KEADAAN  GEOGRAFISNYA

        Desa Damau adalah salah satu desa yang berada di Provinsi Sulawesi Utara yang terletak geografisnya berada pada 60 LU dan 1270 BT. Pelabuhannya yang sangat menarik serta teluknya yang cukup lebar karena terletak diantara dua tanjung yang menyempit pelabuhan yaitu Tanjung Pallo dan Tanjung Turran, serta menghadap arah angin selatan.
        Didepan Pelabuhan terdapat sebuah Pulau Karang yang disebut : NAPOMBALU yang terletak kurang lebih 8 mil dari tepi pantai, sehingga bertiup angin selatan keadaanya jadi ribut. Musim penghujan di Desa Damau atau pada umumnya di Pulau Kabaruan terjadi sekitar bulan: Januari, Februari, Mei, Juni, Nopember dan Desember.Sedangkan musim panas terjadi sekitar bulan: Maret, April, Juli, Agustus, September, dan Oktober. Keadaan ini menunjukkan hidup masyarakat yang cukup menggembirakan karena situasi alam dan potensi-potensi didalamnya mampu melayani masyarakat.

KEADAAN  DEMOGRAFIS

        Berdasarkan sejarah penduduk desa ini berasal dari beberapa bangsa yaitu :
Bangsa Portugis
Bangsa Inggris
Bangsa Spanyol
Bangsa Belanda
Bangsa Indonesia yaitu orang Maluku sebagai petunjuk jalan
        Perkiraan penduduk desa pada waktu itu tidak dapat diketahui pasti, hanya dapat diperkirakan berdasarkan cerita orang tua-tua yang memberikan informasi dengan dibuktikan oleh sejarah desa Damau, yang terlibat dalam sengketa desa Bulude dan Mangaran. Dimana mereka orang Bulude lari ke Damau meminta bantuan katanya : Mereka diserang oleh orang Mangaran dengan jumlah prajurit 800 orang (diluar laki-laki cadangan, wanita dan anak – anak). Pada waktu orang Bulude lari ke Damau untuk memintah bantuan karena diserang oleh orang Mangaran dengan jumlah prajurit 800 orang, maka prajurit dari desa Damau sangat bangga dan mereka teringat kata gagasan perang dari Ratu Papussya ketika menyerang melawan Salibabu karena terdorong ucapan kata perang secara adat yang diucapkan oleh LUMARAHA dan RATU BAILAN ketika Ratu Papussya meminang kepada RARAETTARA. Prajurit yang kuat dan perkasa yang berasal dari desa Damau dari pada mati ditimpa wabah penyakit oleh Ratu Papussya lebih baik berperang melawan orang Salibabu.

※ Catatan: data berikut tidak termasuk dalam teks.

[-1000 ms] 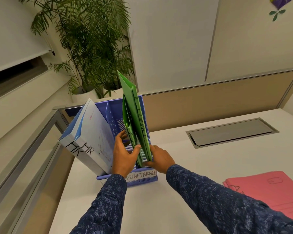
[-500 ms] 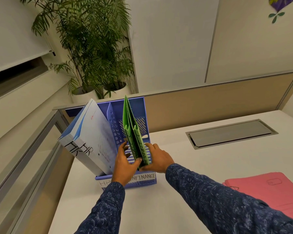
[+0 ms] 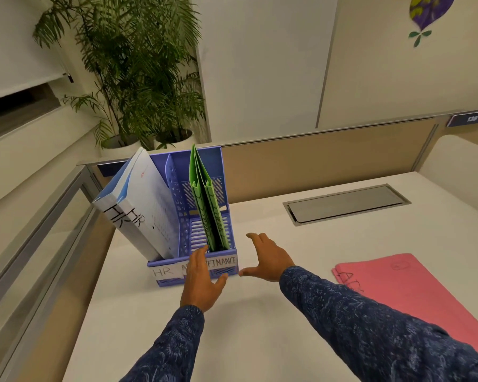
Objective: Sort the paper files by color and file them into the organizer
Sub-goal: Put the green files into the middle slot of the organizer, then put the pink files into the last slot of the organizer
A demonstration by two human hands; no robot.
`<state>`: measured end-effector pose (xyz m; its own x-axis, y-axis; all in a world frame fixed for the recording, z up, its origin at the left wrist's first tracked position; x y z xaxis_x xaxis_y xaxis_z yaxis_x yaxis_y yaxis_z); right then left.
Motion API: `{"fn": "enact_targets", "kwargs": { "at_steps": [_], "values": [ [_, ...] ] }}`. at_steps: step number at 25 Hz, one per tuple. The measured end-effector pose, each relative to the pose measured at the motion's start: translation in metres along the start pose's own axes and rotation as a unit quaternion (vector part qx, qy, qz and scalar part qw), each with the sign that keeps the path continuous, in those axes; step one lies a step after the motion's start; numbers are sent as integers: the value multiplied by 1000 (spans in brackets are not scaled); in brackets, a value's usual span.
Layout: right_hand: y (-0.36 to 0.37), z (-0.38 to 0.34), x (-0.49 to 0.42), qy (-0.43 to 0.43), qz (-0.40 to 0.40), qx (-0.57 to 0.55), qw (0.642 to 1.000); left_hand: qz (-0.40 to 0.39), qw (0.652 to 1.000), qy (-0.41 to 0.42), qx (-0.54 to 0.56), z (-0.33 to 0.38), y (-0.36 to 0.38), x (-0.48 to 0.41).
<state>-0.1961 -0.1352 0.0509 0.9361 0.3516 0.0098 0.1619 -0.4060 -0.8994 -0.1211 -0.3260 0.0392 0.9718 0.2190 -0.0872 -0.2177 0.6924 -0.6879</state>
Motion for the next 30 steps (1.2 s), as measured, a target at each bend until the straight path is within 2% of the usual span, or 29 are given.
{"fn": "enact_targets", "kwargs": {
  "at_steps": [5, 10, 15, 21, 26, 30],
  "values": [
    [2, 27, 71, 35, -5, 49, 998, -69, 990, 7, -122, -16, 24, 47],
    [18, 59, 148, 43, -20, 110, 993, -135, 964, 69, -220, -29, 50, 92],
    [38, 95, 218, 93, -36, 144, 985, -175, 932, 115, -295, -30, 77, 125],
    [41, 147, 267, 132, -37, 169, 976, -192, 916, 121, -332, -8, 108, 150],
    [12, 201, 278, 141, -14, 136, 980, -211, 912, 119, -330, 35, 149, 160],
    [-19, 258, 281, 188, 0, 98, 977, -224, 907, 148, -323, 86, 195, 161]
  ]
}}
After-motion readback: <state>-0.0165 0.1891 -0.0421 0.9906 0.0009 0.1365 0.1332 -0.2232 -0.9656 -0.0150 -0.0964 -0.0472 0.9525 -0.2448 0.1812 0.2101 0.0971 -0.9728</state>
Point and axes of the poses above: each hand's wrist, its own x-axis away from the middle knuckle, its own y-axis out of the palm, z = x × y, the point moved 2 cm from there along -x, towards the middle knuckle, and after that the axes turned 3 degrees about z, right-handed, at the moved point
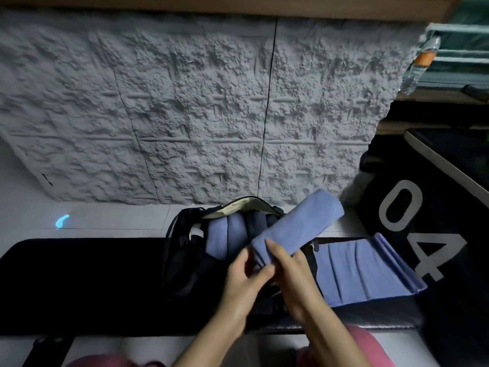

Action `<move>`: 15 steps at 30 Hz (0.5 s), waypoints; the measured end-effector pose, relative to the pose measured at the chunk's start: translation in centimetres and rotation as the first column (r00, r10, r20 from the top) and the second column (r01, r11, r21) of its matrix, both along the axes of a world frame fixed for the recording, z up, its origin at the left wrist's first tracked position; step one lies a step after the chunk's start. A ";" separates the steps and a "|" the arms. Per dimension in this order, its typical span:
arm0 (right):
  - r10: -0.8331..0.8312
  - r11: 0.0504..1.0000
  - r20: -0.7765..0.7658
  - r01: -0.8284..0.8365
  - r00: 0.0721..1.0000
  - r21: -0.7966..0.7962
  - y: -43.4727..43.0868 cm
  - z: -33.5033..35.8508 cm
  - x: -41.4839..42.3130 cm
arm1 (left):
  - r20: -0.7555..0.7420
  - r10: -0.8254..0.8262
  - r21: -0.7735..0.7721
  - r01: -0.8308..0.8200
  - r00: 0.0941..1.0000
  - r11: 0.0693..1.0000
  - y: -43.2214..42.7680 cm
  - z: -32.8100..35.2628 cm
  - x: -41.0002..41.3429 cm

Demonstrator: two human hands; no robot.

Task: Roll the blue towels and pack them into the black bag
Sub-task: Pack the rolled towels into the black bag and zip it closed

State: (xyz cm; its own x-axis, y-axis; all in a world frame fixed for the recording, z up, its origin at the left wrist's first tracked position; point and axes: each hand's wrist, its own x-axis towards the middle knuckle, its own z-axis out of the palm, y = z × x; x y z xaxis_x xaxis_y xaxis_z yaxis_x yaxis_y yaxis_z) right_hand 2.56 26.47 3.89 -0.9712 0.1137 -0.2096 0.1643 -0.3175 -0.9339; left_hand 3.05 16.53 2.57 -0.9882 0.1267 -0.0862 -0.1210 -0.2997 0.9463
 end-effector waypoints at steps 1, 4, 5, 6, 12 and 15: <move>0.013 1.000 -0.003 -0.012 1.000 0.028 0.6 -0.4 -0.1 | -0.111 -0.034 -0.215 0.010 0.993 0.977 -1.2 -0.5 -0.8; 0.027 0.988 0.000 -0.026 1.000 0.153 2.5 -1.4 -1.2 | -0.455 -0.338 -0.849 -0.286 0.824 0.445 -4.7 -1.3 -3.5; 0.031 0.978 -0.001 -0.030 1.000 0.207 3.0 -1.7 -1.7 | -0.359 -0.458 -0.932 -0.283 0.813 0.228 -5.6 -0.9 -4.3; 0.051 0.966 -0.011 -0.047 0.999 0.254 3.5 -1.7 -2.1 | -0.206 -0.527 -0.975 -0.217 0.825 0.042 -6.4 -0.3 -4.9; 0.294 0.812 -0.098 -0.195 0.951 0.551 4.2 -1.3 -6.2 | 0.213 -0.652 -0.958 0.023 0.728 -0.287 -9.0 1.9 -5.6; 0.462 0.620 -0.036 -0.294 0.886 0.728 3.9 -2.2 -7.5 | 0.083 -0.714 -0.976 -0.086 0.695 -0.198 -10.0 2.3 -5.5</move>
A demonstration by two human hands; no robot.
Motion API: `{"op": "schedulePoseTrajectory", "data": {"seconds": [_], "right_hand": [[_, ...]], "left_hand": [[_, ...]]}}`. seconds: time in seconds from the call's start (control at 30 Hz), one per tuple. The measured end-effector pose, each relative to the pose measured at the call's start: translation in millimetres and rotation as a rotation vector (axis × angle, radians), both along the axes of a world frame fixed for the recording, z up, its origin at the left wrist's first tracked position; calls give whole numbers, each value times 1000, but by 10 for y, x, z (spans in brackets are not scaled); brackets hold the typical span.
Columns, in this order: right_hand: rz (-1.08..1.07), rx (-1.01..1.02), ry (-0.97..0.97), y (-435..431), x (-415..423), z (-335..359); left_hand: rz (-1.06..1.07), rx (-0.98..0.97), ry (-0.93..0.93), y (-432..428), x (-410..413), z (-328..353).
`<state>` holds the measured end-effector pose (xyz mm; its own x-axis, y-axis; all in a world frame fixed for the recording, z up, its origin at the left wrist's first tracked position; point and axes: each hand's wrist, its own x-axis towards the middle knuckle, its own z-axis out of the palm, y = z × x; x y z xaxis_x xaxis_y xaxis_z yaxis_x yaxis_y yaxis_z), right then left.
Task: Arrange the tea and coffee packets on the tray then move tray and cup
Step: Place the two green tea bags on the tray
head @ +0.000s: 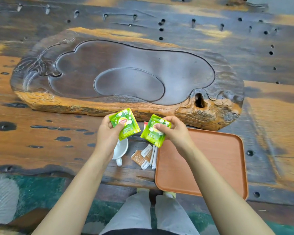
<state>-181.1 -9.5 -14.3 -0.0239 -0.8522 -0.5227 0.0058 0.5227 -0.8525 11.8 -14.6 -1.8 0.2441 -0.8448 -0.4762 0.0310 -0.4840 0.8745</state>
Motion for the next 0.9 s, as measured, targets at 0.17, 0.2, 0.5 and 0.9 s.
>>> {"op": "schedulePoseTrajectory", "data": {"seconds": [0.17,0.2,0.5,0.9], "right_hand": [[21,61,260,149,-558,-174],[33,76,364,153,-655,-243],[350,-128,960,154,-563,-768],[552,-464,1137,534,-600,-855]], "left_hand": [[-49,32,22,36,-223,-91],[-60,38,17,52,-253,-107],[-108,112,-18,244,-378,-177],[-153,198,-60,357,-555,-200]]}}
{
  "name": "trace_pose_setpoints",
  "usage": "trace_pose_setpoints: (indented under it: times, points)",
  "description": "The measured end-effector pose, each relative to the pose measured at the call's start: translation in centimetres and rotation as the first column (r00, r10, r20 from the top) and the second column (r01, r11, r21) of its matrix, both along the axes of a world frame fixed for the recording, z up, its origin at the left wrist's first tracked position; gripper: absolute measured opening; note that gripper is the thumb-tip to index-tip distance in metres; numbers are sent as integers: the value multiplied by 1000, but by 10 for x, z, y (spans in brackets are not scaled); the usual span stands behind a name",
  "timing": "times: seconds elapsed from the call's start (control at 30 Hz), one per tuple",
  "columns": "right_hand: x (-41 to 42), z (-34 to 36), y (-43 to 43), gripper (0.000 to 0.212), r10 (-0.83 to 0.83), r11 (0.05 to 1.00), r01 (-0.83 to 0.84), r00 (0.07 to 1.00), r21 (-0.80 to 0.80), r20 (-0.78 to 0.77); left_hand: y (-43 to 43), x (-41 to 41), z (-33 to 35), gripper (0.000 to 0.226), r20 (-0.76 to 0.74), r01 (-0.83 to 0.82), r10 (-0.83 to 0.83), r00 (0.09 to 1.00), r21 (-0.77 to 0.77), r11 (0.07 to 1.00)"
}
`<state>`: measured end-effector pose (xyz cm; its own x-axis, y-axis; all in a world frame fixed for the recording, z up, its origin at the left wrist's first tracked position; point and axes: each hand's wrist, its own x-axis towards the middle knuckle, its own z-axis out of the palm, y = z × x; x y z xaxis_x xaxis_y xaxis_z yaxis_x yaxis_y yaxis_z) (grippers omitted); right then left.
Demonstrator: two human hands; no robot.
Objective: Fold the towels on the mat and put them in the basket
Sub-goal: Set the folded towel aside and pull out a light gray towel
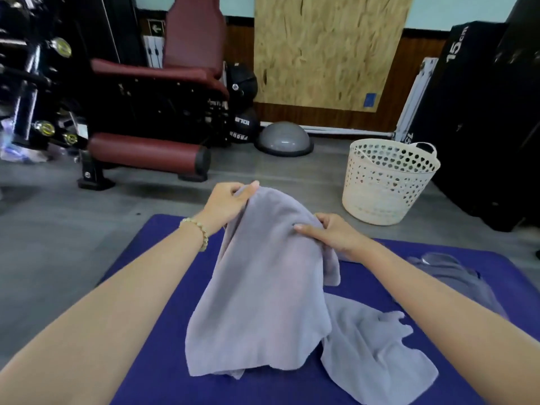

        Demikian juga kata RATU MALAE ketika memimpin prajurit dari Damau dan Akas, termasuk RATU TAMALOMASSA turut juga jadi korban akibat peperangan Bulude dan Mangaran. Kata gagasan dari RATU MALAE ketika melawan Mangaran untuk membela orang Bulude sebagaimana kata gagasan perang dari Ratu Papussya bahwa : Dari pada prajurit yang sebanyak ini telah meninggal dunia termasuk Ratu Tamalomassa maka kita harus melawan orang Mangaran demi keselamatan orang Bulude. Kata gagasan perang ini bila diterjemahkan dalam bahasa daerah demikian :
MAPPIANNE  EHATTU RAMAU  YAPPA  SADAU  HAITTA
MAPIANNE  ERE  MAHEETTA.

        Pada waktu itu banyak desa tetangga tidak membuat pelanggaran terhadap desa Damau, karena memang takut akan prajurit dari Damau, yang sangat kuat dan berani serta jumlahnya sangat banyak.
        Ungkapan Ratu Papussya diatas menurut orang beragama tidak pantas sebab terlalu tinggi dan angkuh jika ditinjau makna kalimatnya karena seakan-akan Tuhan tidak mempunyai kuasa penuh. Setelah usai sengketa Bulude dan Mangaran, mulai merasa lelah. Wabah penyakit cacar dan Influenza sehingga mengakibatkan banyak penduduk desa Damau yang meninggal dunia terutama keturunan prajurit sewaktu perang. Ratu Papussya adalah raja yang berani sewaktu melawan Mangaran ketika menyerang Bulude, maka gugur satu demi satu akibat wabah penyakit cacar yang sangat hebat meraja lelah dan semakin mengganas menyebabkan penduduk desa Damau 2/3 meninggal dunia.
        Perkiraan penduduk desa Damau mulai dari Ratu Papussya sebagai berikut :
            Tahun  1530  berjumlah  3000  jiwa
            Tahun  1800  berjumlah  6000  jiwa
            Tahun  1900  berjumlah    500  jiwa
            Tahun  1940  berjumlah    700  jiwa
            Tahun  1950  berjumlah    800  jiwa
            Tahun  1960  berjumlah    900  jiwa
            Tahun  1970  berjumlah  1010  jiwa
            Tahun  1980  berjumlah  1130  jiwa
            Tahun  1982  berjumlah  1183  jiwa
            Tahun  1983  berjumlah  1195  jiwa

        Ratu Papussya kawin dengan dengan Woi Raraentala  putri dari Salibabu sebagai istri yang setia, dapat menunjang serta membantu tugas dan kerja dari suaminya terutama dalam melayani dan mengembangkan kearah kemajuan masyarakat demi terciptanya masyarakat adat dan agama.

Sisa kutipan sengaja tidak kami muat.